For the data that follows, print the line with "<point>251,134</point>", the line with "Find white kitchen cabinets here.", and all lines between them, exactly as they stand. Omit pictures and add nothing.

======== DATASET RECORDS

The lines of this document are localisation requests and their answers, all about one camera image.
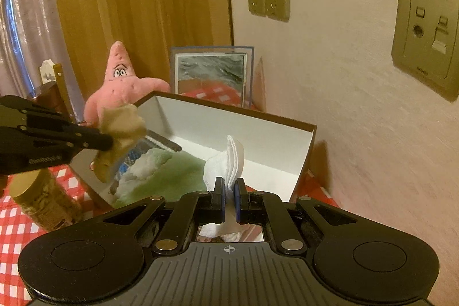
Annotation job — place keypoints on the pink starfish plush toy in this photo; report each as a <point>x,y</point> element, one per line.
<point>118,87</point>

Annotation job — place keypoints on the framed picture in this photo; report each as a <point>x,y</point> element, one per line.
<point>211,69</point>

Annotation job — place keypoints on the brown metal canister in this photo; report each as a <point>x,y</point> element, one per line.
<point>48,94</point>

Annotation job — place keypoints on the pale grey-green towel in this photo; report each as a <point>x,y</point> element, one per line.
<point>172,173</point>

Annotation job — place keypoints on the white wooden chair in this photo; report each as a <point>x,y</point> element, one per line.
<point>46,71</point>

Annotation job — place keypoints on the beige cloth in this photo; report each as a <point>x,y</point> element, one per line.
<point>122,119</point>

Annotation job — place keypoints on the red white checked tablecloth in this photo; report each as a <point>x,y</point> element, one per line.
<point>10,230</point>

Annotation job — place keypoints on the beige wall port panel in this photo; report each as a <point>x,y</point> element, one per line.
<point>426,37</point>

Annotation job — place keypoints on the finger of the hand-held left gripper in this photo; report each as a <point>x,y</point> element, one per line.
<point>53,116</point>
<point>93,143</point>

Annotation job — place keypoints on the cashew jar with gold lid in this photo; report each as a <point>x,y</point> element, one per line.
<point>39,198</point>

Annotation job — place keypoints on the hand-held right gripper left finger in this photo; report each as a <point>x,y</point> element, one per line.
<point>222,198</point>

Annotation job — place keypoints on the sheer patterned curtain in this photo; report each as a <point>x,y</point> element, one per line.
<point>28,22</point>

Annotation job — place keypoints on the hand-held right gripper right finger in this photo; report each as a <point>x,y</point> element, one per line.
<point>236,202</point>

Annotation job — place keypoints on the brown cardboard box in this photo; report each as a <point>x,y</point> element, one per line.
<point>251,134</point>

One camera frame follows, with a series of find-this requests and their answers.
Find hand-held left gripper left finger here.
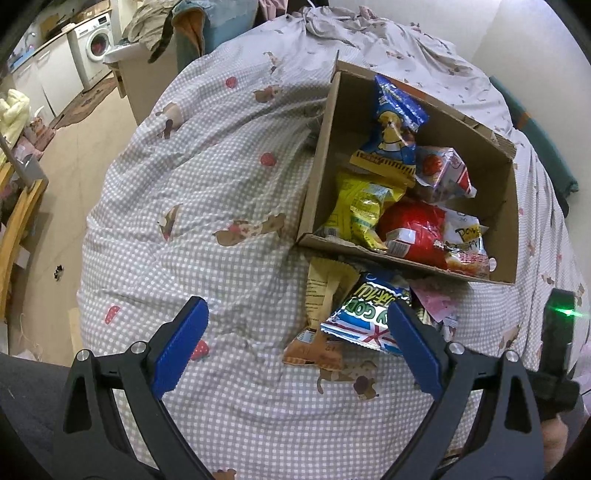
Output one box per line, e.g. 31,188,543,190
51,295,217,480

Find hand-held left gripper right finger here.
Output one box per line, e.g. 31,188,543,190
369,300,549,480

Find green blue flag snack packet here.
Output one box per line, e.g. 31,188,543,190
320,272,413,357

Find white packet with yellow lettering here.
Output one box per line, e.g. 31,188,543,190
438,210,491,278

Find red snack packet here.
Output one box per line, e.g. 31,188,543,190
376,198,450,272

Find cardboard box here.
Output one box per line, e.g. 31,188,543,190
295,50,520,286

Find yellow green snack packet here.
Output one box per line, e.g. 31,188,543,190
318,172,408,251

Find white packet with red circle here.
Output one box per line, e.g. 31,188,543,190
414,146,477,205

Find blue cartoon snack packet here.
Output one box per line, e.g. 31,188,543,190
349,74,430,176

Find pink snack wrapper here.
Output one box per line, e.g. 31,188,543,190
410,285,461,325

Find brown snack packet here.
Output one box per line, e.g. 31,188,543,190
283,323,345,373

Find pale yellow snack packet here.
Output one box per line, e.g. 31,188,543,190
305,257,362,331

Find checked printed blanket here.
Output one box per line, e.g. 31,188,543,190
81,4,588,480

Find person's grey trouser leg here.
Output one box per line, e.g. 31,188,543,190
0,352,89,480

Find wooden rack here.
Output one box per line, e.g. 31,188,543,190
0,174,49,325

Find teal pillow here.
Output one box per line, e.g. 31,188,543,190
488,75,581,219

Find patterned floor rug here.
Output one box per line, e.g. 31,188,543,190
50,73,122,131

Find white side table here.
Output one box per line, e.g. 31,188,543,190
103,43,182,126

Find yellow quilted cloth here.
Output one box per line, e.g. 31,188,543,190
0,87,31,154

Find white kitchen cabinets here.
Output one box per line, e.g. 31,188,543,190
8,41,85,117

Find grey tabby cat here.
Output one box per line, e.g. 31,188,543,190
148,18,175,64

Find white washing machine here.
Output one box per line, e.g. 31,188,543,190
68,13,115,89

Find pile of clothes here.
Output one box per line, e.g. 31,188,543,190
121,0,180,48

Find grey metal bracket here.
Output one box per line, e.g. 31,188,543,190
0,136,49,186

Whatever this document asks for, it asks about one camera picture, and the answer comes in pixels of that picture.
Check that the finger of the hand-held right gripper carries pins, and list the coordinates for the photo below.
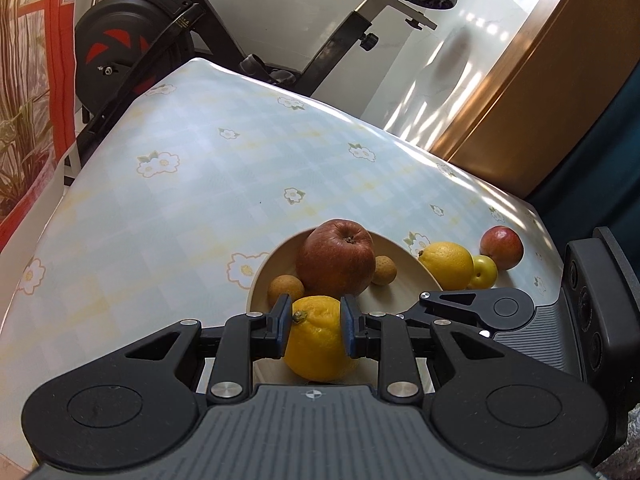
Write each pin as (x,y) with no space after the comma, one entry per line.
(460,312)

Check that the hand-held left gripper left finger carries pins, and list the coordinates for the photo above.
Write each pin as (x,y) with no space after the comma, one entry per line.
(285,325)

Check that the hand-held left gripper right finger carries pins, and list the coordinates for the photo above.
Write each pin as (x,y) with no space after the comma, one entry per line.
(346,327)

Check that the small brown longan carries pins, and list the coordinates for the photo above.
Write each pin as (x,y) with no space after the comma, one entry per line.
(386,268)
(285,290)

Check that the small yellow plum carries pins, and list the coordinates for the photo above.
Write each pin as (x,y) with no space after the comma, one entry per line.
(484,271)

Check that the large yellow lemon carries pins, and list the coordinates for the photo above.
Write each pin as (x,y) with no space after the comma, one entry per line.
(446,265)

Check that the cream round plate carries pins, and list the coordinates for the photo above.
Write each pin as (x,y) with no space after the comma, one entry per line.
(395,300)

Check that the brownish red apple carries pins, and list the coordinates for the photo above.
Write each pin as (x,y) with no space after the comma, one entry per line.
(335,260)

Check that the dark red apple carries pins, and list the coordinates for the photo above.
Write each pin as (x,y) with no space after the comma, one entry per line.
(501,247)

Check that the blue curtain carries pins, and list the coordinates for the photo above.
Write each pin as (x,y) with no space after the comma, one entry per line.
(600,170)

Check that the floral tablecloth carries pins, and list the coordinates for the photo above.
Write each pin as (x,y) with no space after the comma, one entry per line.
(175,200)

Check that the wooden cabinet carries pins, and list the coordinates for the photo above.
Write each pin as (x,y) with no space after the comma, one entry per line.
(540,85)

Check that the black exercise bike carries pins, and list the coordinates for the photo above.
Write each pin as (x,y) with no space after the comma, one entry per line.
(130,45)

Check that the printed plant backdrop cloth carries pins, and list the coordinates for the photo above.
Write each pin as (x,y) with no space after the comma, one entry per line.
(30,60)

================

#### [RESPONSE AREA]
<point>251,134</point>

One camera frame follows, with a series of find-this requests and their answers.
Find hand-held left gripper left finger here.
Output one box per line, e.g. 31,188,543,190
51,295,217,480

Find hand-held left gripper right finger here.
Output one box per line, e.g. 31,188,543,190
369,300,549,480

Find green blue flag snack packet here.
Output one box per line, e.g. 31,188,543,190
320,272,413,357

Find white packet with yellow lettering here.
Output one box per line, e.g. 31,188,543,190
438,210,491,278

Find red snack packet here.
Output one box per line, e.g. 31,188,543,190
376,198,450,272

Find cardboard box here.
Output one box per line, e.g. 31,188,543,190
295,50,520,286

Find yellow green snack packet here.
Output one box per line, e.g. 31,188,543,190
318,172,408,251

Find white packet with red circle here.
Output one box per line, e.g. 31,188,543,190
414,146,477,205

Find blue cartoon snack packet here.
Output one box per line, e.g. 31,188,543,190
349,74,430,176

Find pink snack wrapper here.
Output one box per line, e.g. 31,188,543,190
410,285,461,325

Find brown snack packet here.
Output one box per line, e.g. 31,188,543,190
283,323,345,373

Find pale yellow snack packet here.
Output one box per line, e.g. 31,188,543,190
305,257,362,331

Find checked printed blanket here.
Output one box per line, e.g. 31,188,543,190
81,4,588,480

Find person's grey trouser leg here.
Output one box per line, e.g. 31,188,543,190
0,352,89,480

Find wooden rack here.
Output one box per line, e.g. 31,188,543,190
0,174,49,325

Find teal pillow here.
Output one box per line, e.g. 31,188,543,190
488,75,581,219

Find patterned floor rug here.
Output one box per line, e.g. 31,188,543,190
50,73,122,131

Find white side table here.
Output one box per line, e.g. 31,188,543,190
103,43,182,126

Find yellow quilted cloth here.
Output one box per line, e.g. 31,188,543,190
0,87,31,154

Find white kitchen cabinets here.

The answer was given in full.